* [YOUR GOAL] Copy out each line below that has the word "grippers" in it.

* [INPUT DATA]
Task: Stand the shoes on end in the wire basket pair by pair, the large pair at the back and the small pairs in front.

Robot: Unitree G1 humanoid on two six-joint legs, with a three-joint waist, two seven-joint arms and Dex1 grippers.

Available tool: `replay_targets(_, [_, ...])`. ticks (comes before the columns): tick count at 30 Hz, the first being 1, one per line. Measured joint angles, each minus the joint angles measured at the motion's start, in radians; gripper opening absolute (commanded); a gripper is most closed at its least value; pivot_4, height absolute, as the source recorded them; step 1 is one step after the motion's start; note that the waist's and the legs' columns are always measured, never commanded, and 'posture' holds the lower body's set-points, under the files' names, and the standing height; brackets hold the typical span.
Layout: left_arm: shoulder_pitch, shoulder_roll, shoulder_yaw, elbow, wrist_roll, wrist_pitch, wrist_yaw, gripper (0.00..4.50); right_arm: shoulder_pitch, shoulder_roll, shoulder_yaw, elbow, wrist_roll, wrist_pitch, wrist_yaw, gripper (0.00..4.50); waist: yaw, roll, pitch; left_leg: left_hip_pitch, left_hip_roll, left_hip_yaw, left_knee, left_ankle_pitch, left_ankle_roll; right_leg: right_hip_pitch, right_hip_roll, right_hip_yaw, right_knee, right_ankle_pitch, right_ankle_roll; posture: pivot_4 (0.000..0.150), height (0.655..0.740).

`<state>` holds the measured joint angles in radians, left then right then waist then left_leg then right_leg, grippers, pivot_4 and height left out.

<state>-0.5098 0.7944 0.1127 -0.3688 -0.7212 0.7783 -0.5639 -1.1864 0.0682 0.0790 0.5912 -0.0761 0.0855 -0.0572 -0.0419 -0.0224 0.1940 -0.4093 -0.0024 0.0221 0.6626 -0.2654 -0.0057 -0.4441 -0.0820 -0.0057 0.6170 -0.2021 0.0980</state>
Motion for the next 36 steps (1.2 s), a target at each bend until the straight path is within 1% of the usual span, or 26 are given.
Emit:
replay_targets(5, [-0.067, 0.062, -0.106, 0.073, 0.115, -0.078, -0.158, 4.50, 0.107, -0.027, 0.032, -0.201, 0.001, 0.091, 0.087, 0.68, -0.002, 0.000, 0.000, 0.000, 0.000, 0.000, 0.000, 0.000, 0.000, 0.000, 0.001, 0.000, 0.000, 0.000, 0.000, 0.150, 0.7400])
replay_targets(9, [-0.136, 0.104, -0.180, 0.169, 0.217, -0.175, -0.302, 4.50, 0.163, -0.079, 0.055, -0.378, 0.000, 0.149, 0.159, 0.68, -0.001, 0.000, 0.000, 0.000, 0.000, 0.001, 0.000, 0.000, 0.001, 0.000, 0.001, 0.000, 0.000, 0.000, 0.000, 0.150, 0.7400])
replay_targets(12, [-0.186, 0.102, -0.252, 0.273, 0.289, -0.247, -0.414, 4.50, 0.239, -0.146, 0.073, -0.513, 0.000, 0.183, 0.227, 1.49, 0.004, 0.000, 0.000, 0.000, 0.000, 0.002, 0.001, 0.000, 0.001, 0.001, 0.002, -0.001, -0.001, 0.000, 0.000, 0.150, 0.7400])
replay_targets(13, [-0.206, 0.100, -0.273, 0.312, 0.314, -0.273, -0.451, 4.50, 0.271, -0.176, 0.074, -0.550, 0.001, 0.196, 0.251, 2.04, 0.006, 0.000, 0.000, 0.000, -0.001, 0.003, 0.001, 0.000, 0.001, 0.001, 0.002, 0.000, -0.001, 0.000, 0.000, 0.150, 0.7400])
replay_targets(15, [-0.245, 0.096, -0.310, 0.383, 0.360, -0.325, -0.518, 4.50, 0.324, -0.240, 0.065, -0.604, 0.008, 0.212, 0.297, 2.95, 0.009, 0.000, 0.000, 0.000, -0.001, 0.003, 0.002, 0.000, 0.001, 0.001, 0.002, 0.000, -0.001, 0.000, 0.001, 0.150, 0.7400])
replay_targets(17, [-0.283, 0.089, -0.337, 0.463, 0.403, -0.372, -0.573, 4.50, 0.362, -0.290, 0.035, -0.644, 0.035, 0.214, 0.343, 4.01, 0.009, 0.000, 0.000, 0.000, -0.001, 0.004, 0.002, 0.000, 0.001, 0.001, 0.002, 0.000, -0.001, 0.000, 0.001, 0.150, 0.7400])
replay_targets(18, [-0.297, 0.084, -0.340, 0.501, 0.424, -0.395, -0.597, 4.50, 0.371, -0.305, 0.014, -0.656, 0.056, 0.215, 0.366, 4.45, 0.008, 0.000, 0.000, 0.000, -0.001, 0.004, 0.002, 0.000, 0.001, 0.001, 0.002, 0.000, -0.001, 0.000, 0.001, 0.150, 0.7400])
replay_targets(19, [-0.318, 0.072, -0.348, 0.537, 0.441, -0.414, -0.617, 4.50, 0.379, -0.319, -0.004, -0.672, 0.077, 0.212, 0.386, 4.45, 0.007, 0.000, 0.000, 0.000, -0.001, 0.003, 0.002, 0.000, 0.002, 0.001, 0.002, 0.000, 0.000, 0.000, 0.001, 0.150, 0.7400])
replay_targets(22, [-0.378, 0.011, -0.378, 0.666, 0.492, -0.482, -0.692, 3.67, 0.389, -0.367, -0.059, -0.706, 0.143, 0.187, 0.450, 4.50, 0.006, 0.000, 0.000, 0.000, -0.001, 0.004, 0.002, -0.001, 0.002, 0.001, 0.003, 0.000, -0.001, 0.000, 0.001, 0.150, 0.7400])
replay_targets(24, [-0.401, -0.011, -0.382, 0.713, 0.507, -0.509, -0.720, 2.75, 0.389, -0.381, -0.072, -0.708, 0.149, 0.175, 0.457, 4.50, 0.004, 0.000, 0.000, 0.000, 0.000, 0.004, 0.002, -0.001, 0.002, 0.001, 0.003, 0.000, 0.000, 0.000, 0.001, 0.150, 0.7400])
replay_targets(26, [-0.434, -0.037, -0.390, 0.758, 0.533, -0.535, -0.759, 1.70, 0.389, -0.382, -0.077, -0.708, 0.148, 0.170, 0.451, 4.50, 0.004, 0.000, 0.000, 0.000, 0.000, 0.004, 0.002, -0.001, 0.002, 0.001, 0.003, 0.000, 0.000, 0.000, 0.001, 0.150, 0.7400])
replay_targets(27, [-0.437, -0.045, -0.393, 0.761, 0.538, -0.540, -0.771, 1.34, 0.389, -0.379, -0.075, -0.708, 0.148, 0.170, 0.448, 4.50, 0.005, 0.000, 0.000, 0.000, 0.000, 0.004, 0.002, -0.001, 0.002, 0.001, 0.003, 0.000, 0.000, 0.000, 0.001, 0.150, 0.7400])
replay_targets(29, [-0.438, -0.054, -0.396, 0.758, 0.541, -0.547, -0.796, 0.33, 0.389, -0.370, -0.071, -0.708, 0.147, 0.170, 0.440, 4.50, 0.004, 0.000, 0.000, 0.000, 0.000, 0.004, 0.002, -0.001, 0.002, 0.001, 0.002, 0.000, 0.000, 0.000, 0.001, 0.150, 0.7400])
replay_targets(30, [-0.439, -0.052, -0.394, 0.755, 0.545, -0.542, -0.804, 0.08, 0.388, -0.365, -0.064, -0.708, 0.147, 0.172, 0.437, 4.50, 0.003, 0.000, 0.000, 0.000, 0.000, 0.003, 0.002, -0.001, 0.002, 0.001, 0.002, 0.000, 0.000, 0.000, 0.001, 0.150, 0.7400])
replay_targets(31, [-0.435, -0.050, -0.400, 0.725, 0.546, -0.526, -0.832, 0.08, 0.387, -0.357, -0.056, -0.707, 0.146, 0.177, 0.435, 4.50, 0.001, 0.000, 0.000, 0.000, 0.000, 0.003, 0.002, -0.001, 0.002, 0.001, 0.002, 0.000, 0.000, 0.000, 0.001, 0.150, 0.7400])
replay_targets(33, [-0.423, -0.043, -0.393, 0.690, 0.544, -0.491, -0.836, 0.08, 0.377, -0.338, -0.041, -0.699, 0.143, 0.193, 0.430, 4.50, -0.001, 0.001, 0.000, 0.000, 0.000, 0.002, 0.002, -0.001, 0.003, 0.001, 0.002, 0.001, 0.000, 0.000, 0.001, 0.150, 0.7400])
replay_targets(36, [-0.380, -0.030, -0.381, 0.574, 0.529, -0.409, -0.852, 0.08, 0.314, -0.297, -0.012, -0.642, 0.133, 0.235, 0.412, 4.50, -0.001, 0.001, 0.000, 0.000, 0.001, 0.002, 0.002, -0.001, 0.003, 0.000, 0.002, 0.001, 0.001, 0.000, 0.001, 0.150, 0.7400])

* [FINAL ANSWER]
Robot: Unitree G1 humanoid on two six-joint legs, with a three-joint waist, two seven-joint arms and Dex1 grippers.
`<state>` holds the measured joint angles in radians, left then right then waist then left_leg then right_leg, grippers, pivot_4 and height left out.

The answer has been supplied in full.